◆ Try it ◆
Line by line, reproduce exactly the beginning of the listing below, ending with the line that contains "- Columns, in" and adding nothing.
START Dataset excerpt
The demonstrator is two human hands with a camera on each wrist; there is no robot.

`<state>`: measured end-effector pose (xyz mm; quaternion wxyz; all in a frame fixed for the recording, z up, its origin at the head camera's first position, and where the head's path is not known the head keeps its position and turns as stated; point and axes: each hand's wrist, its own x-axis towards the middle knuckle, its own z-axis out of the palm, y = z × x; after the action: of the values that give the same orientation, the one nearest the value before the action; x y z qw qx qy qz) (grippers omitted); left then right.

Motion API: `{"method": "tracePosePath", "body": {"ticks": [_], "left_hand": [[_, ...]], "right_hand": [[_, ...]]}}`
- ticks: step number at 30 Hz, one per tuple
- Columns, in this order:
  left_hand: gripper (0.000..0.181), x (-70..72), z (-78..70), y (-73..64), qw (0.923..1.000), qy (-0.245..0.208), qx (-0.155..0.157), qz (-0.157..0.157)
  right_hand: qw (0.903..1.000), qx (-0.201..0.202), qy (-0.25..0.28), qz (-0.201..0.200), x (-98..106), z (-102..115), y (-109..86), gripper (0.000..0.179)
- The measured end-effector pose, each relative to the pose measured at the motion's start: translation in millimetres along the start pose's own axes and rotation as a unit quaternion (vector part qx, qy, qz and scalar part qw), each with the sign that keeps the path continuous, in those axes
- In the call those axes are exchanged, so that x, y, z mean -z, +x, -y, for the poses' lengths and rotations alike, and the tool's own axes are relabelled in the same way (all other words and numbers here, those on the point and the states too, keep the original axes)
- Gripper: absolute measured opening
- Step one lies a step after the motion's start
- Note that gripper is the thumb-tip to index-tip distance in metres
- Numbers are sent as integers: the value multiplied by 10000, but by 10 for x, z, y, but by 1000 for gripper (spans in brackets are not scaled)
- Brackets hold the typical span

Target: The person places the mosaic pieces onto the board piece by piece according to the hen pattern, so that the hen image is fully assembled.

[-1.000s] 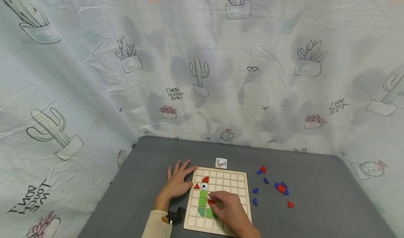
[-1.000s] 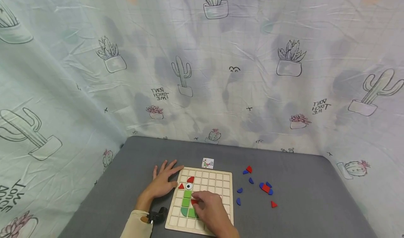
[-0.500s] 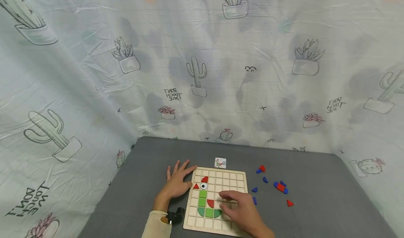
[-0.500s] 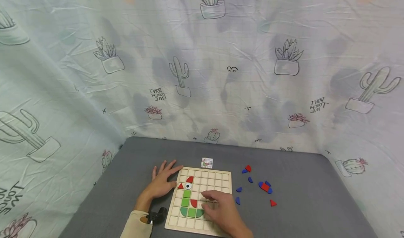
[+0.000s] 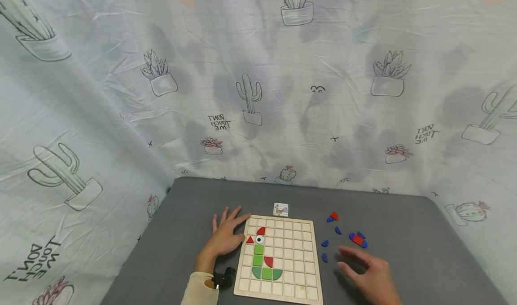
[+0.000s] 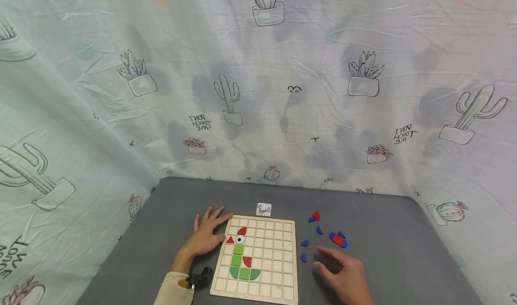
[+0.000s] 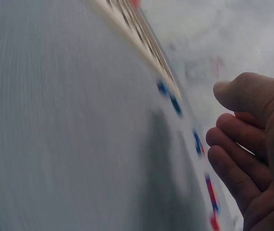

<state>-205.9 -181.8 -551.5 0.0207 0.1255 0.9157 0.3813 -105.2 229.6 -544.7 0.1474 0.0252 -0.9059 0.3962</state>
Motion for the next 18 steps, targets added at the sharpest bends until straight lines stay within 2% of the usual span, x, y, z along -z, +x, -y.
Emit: {"method": "tracePosePath", "body": {"ticks": [4, 9, 12, 18], "left_hand": [[64, -11, 1, -11, 10000, 4, 2, 13], [64, -7, -13, -7, 10000, -46, -59, -36], [64, -5, -11, -7, 10000, -37, -40, -24], [65, -7, -18, -11, 10000, -18, -12, -26]], "right_hand": [[9971, -176, -493, -551, 198, -259, -34, 37], [9918, -323, -892, -858, 381, -505, -9, 37], [9900, -302, -1065, -874, 451, -603, 36, 38], [9899, -332, -1297, -460, 517, -664, 181, 43]]}}
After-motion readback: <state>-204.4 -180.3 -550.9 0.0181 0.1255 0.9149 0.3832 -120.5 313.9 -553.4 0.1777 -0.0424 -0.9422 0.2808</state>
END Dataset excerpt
◆ Result of this task ◆
The demonstrator is two human hands with a camera on each wrist; there is no robot.

`<state>`: measured end-effector pose (xyz mm; quaternion wxyz; all in a frame fixed for the recording, z up, its origin at the head camera's first position, and where the head's path is not known the head keeps its position and turns as stated; point and axes: each hand's wrist, its own x-axis towards the middle knuckle, its own z-axis out of the palm, y = z × x; after the action: of the values that give the same orientation, the one nearest the value before the action; x y z qw qx qy qz) (grippers omitted); left then right.

Motion API: `{"method": "tracePosePath", "body": {"ticks": [_], "left_hand": [[_, ...]], "right_hand": [[_, ...]]}}`
- ticks: step number at 30 Hz, one per tuple
- Columns, in this order:

The exercise is complete.